Coding for Distributed Storage and Flash Memories
- Author(s): Huang, Pengfei
- Advisor(s): Siegel, Paul H
- et al.
A modern large-scale storage system usually consists of a number of distributed storage nodes, each of which is made up of many storage devices, like flash memory chips. To maintain the data integrity in the system, two independent layers of data protection mechanisms are deployed. At the system level, erasure codes, e.g., maximum distance separable (MDS) codes, are used across a set of storage nodes. At the device level, error-correcting codes (ECCs), e.g., Bose-Chaudhuri-Hocquenghem (BCH) codes, are employed in each flash memory chip. The main research goal of this dissertation is to design new erasure codes for distributed storage and new ECCs for flash memories. The first part of this dissertation is devoted to studying a new class of erasure codes called locally repairable codes (LRCs) for distributed storage. We focus on LRCs over small fields; in particular, the binary field.
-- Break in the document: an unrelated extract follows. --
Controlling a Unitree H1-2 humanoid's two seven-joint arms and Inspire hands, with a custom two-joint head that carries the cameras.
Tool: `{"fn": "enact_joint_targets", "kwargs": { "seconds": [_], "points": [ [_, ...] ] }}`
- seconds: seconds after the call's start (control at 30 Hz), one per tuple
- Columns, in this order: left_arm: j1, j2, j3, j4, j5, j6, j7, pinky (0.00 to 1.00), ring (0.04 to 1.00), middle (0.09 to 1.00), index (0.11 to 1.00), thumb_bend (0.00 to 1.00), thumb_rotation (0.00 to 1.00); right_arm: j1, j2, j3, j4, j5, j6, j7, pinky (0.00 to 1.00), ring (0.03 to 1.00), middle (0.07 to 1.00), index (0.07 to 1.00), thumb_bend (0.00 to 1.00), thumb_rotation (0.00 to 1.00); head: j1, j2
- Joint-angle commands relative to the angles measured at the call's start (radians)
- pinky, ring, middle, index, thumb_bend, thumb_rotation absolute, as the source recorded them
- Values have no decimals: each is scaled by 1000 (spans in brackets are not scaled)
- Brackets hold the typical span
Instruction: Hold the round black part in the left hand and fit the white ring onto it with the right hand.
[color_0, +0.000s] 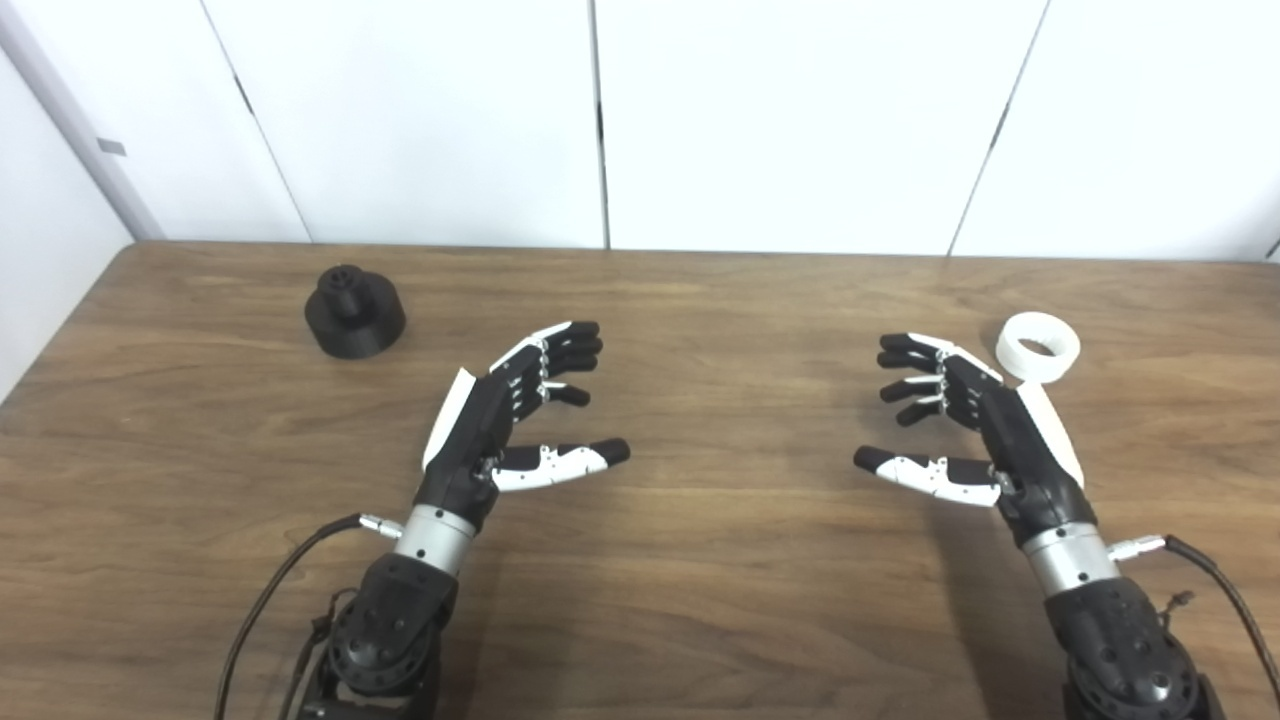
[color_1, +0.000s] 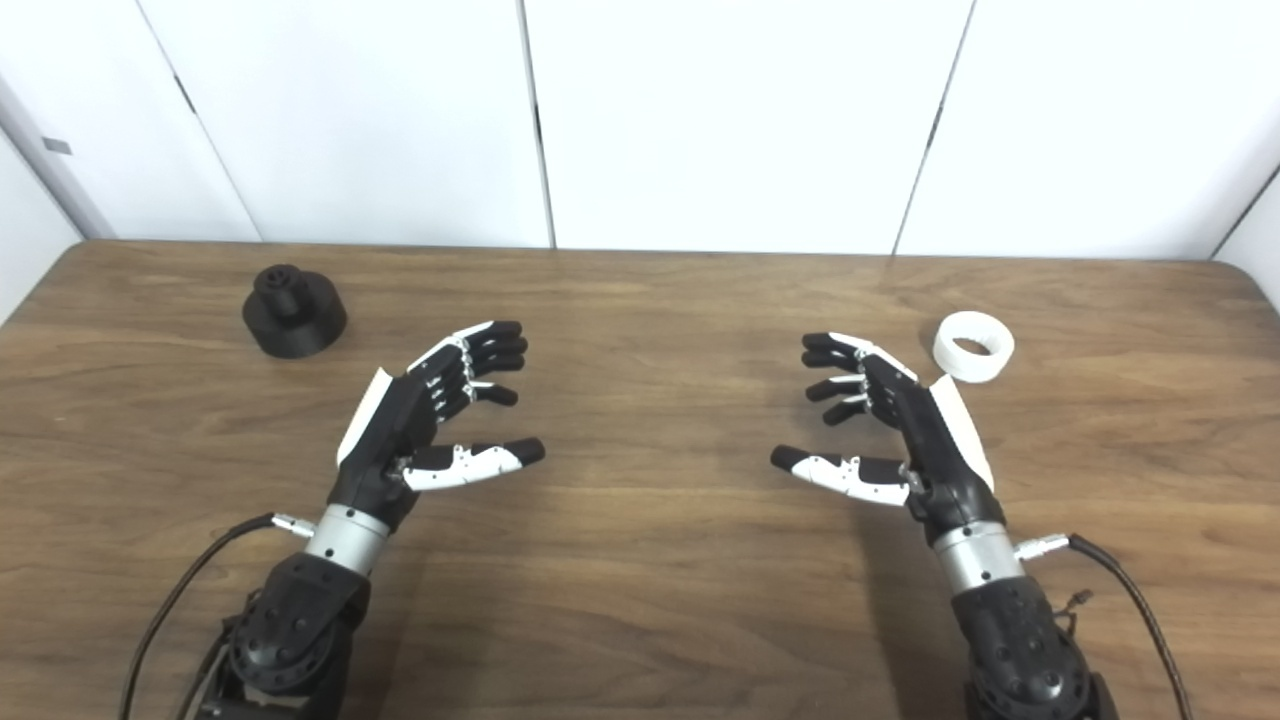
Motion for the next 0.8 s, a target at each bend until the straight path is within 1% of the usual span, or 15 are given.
{"fn": "enact_joint_targets", "kwargs": {
  "seconds": [0.0,0.23,0.33,0.37,0.4,0.43,0.47,0.53,0.6,0.63,0.7,0.77],
  "points": [
    [-30,2,2,-34,-4,-43,4,655,793,806,794,879,104,-34,-6,-2,-27,5,-12,-5,542,652,760,779,660,163,1,1],
    [-27,-1,-2,-36,4,-37,6,647,790,805,789,877,115,-34,-11,-2,-22,-1,-22,-7,547,651,761,780,656,174,3,-1],
    [-22,-1,-10,-30,13,-47,6,627,789,809,791,867,131,-32,-13,-5,-18,4,-29,-8,547,651,759,779,657,172,35,-9],
    [-22,-2,-14,-26,22,-57,9,623,788,809,791,864,136,-32,-15,-6,-16,6,-31,-7,546,650,759,778,658,172,65,-12],
    [-22,-5,-19,-20,30,-65,13,611,784,808,789,861,147,-32,-19,-9,-14,9,-36,-7,544,648,758,778,659,171,117,-23],
    [-21,-9,-21,-14,34,-70,15,606,784,809,787,862,153,-32,-21,-11,-11,11,-39,-8,543,648,759,781,655,168,117,-23],
    [-22,-14,-25,-7,37,-77,17,607,786,812,786,863,156,-32,-26,-15,-5,16,-48,-8,542,649,760,782,653,167,175,-37],
    [-25,-23,-32,9,43,-92,20,608,788,815,784,863,161,-33,-36,-21,9,30,-65,-6,532,649,763,787,641,170,228,-51],
    [-27,-32,-40,28,47,-98,21,615,792,818,785,868,175,-33,-43,-29,20,46,-66,-2,534,657,770,793,636,176,289,-67],
    [-28,-38,-42,36,51,-98,24,629,798,822,785,873,187,-32,-44,-33,20,57,-55,2,545,660,771,794,636,196,294,-68],
    [-30,-44,-46,55,58,-109,27,637,802,823,784,871,186,-29,-45,-36,13,71,-32,7,562,665,772,796,620,172,311,-74],
    [-34,-47,-47,71,69,-128,32,640,804,822,782,865,181,-26,-46,-35,-2,74,-6,10,579,670,776,802,601,145,311,-74]
  ]
}}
We investigate the locality of classical binary linear codes, e.g., BCH codes and Reed-Muller codes, and their modified versions. Then, we derive bounds for LRCs with availability and present several new code constructions for binary LRCs. In addition, we study erasure codes that can locally correct multiple erasures. Such codes are referred to as multi-erasure locally repairable codes (ME-LRCs). Our constructions based on generalized tensor product codes generate several families of optimal ME-LRCs over small fields. The second part of this dissertation aims to construct new ECCs and analyze the fundamental performance limits for flash memories. We propose a general framework for constructing rate-compatible ECCs which are capable of adapting different error-correcting capabilities to the corresponding bit error rates at different program/erase (P/E) cycles. Next, we present a new family of shared-redundancy ECCs called ladder codes. Using ladder codes, multiple codewords from good and bad pages in a flash memory block can share some common redundancy. Finally, based on the channel models obtained from empirical data, the performance of multilevel flash memories is studied by using multi-user information theory. The results provide qualitative insight into effective coding solutions.